## WHAT IS REQUIRED
Only the lines from the one containing "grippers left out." through the last line of the material should be returned, each exactly as it stands.
Start of DATA EXCERPT
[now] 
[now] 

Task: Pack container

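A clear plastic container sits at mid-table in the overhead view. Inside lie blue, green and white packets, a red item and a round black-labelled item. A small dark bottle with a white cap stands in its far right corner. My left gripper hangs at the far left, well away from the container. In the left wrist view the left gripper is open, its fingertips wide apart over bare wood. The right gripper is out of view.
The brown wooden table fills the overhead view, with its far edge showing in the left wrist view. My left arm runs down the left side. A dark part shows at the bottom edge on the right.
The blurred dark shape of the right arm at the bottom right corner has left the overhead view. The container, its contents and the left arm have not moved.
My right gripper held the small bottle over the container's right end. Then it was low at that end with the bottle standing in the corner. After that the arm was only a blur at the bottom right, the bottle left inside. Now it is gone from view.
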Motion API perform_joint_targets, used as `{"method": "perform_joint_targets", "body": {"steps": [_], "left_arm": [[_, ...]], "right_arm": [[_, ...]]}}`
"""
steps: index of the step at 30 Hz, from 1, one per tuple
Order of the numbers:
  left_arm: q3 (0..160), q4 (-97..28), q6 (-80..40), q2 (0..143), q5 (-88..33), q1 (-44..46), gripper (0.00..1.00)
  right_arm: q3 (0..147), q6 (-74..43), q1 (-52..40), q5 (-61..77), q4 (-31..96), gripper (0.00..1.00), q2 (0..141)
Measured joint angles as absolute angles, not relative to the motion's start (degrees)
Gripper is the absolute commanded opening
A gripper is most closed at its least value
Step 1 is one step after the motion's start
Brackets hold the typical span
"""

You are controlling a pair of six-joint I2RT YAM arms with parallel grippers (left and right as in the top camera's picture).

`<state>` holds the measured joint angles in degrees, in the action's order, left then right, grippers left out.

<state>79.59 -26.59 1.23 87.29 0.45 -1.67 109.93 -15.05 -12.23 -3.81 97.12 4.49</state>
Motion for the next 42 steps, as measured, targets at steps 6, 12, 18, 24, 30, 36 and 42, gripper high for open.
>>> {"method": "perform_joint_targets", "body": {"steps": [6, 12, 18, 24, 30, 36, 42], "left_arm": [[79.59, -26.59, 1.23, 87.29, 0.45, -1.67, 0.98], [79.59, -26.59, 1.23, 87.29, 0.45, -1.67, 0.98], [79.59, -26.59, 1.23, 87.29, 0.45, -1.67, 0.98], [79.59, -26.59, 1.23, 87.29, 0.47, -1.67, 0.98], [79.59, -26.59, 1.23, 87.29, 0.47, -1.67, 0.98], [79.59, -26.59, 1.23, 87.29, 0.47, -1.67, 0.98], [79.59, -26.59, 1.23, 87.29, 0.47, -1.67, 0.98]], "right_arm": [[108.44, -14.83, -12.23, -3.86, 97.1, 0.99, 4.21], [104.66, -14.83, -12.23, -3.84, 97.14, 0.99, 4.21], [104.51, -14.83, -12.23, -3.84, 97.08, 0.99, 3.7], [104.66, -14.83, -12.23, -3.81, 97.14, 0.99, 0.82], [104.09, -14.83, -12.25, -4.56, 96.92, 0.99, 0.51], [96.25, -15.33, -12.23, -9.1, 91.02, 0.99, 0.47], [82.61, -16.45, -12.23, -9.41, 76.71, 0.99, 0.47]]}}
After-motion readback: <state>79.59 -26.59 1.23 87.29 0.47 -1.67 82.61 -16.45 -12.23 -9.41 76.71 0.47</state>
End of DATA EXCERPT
## REPLY TO THE EXERCISE
`<state>` holds the measured joint angles in degrees, in the action's order, left then right, grippers left out.

<state>79.59 -26.59 1.23 87.29 0.45 -1.67 109.93 -15.05 -12.23 -3.81 97.12 4.49</state>
Motion for the next 42 steps, as measured, targets at steps 6, 12, 18, 24, 30, 36 and 42, gripper high for open.
>>> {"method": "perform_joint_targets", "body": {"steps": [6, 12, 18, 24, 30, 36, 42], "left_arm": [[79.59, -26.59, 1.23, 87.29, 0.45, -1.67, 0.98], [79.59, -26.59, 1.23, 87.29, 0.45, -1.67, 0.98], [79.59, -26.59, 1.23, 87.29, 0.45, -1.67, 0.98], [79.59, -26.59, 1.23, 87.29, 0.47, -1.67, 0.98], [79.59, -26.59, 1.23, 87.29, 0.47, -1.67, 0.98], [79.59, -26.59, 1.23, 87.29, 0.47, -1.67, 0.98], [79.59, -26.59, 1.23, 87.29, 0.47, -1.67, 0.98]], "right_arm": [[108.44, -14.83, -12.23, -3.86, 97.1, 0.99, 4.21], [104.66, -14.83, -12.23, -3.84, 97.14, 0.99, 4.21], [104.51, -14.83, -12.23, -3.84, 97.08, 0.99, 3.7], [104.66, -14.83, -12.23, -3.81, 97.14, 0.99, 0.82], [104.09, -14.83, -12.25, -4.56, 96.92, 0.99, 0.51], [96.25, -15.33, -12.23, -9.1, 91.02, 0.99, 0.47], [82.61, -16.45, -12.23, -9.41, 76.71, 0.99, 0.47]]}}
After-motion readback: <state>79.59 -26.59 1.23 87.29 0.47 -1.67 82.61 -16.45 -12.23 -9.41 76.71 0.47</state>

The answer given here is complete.